Over the past 10 years South Africa has seen herpes go from being a relatively uncommon factor in genital ulcers to their leading cause. This is partly owing to success in treating other sexually transmitted diseases, such as syphilis, and partly to the escalating HIV epidemic, which exacerbates the severity and frequency of herpes outbreaks.

The precise interaction between the two viruses is not fully understood. However, doctors know herpes sores breach the skin’s defences, providing an entrance into, and exit from, the body for HIV.

Once inside, the virus finds a plentiful supply of its preferred infection targets in the massed CD4 cells mobilised by the immune system to fight herpes. There is growing evidence that HSV-2 releases a chemical signal that encourages HIV to replicate.

Delany-Moretlwe says there is evidence that having HSV-2 increases the chances of becoming infected with HIV as much as threefold, especially in women, and that it also makes it easier to transmit HIV.
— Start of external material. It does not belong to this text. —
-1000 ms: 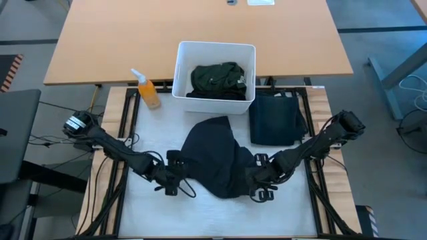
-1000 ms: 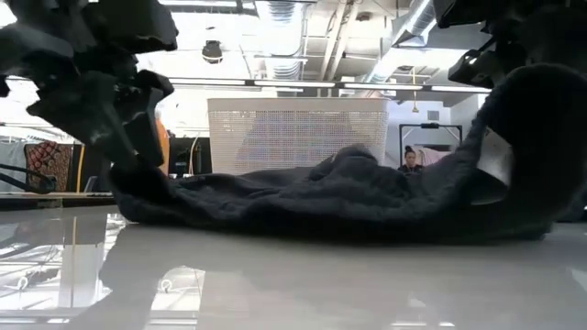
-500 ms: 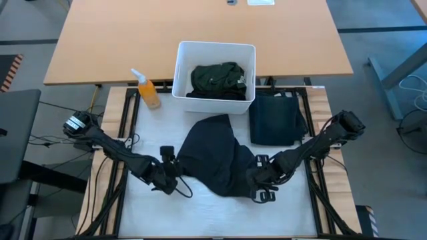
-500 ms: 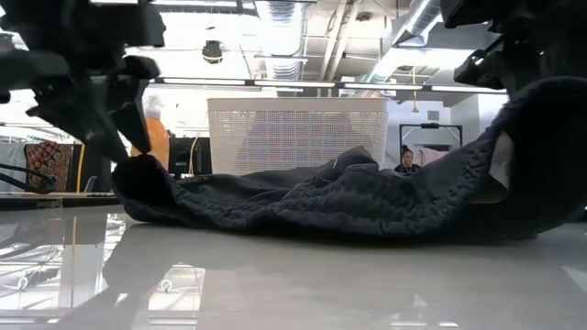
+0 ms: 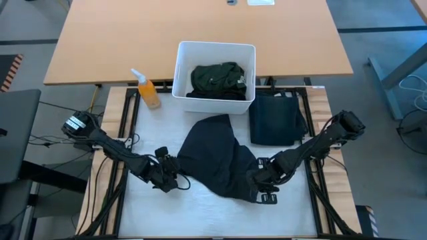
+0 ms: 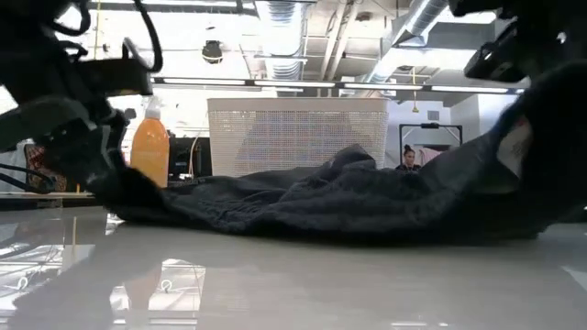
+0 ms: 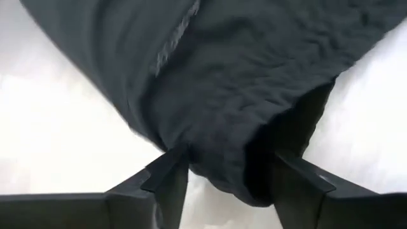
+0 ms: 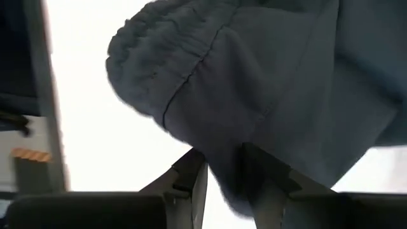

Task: Fold laundry
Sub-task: Fold the black shorts

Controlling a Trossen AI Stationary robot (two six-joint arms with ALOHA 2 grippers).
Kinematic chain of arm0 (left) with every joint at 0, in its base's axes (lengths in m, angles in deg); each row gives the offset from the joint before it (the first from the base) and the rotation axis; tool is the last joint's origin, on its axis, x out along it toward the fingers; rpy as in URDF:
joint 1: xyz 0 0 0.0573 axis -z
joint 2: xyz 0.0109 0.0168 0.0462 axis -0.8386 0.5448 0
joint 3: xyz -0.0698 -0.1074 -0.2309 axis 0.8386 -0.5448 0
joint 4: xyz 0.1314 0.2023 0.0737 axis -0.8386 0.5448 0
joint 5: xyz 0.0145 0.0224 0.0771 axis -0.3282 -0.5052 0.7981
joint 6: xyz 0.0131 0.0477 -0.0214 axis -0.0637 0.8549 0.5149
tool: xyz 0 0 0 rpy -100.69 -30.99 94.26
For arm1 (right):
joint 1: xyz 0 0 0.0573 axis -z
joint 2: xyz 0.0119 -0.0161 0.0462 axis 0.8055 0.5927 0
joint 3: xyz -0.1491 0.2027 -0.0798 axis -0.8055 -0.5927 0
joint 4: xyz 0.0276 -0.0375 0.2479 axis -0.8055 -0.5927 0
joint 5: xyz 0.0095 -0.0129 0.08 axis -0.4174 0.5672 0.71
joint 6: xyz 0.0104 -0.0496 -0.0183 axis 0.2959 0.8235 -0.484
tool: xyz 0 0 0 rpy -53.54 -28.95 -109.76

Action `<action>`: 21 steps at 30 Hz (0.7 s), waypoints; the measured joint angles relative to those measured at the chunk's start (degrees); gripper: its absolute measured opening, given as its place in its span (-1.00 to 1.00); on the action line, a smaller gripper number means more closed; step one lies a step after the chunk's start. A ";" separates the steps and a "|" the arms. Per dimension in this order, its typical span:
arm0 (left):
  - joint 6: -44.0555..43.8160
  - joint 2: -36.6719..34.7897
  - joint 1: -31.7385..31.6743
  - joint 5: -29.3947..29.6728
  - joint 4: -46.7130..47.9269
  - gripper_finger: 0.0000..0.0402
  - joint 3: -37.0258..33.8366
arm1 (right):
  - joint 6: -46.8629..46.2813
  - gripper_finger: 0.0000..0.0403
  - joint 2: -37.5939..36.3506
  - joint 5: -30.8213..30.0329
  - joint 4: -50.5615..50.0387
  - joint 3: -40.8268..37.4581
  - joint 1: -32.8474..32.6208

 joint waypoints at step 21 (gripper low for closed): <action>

One trial is investigating the effect on the number and severity of HSV-2 sores if people are given continuous acyclovir treatment, and whether it reduces their chances of becoming HIV-infected. The second is looking at the impact of daily acyclovir on the amount of HIV shed vaginally by women who have both HIV and HSV-2. The third looks at “serodiscordant” couples where one person has both HIV and HSV-2, checking whether daily acyclovir reduces the chances of the HIV-negative partner catching the virus.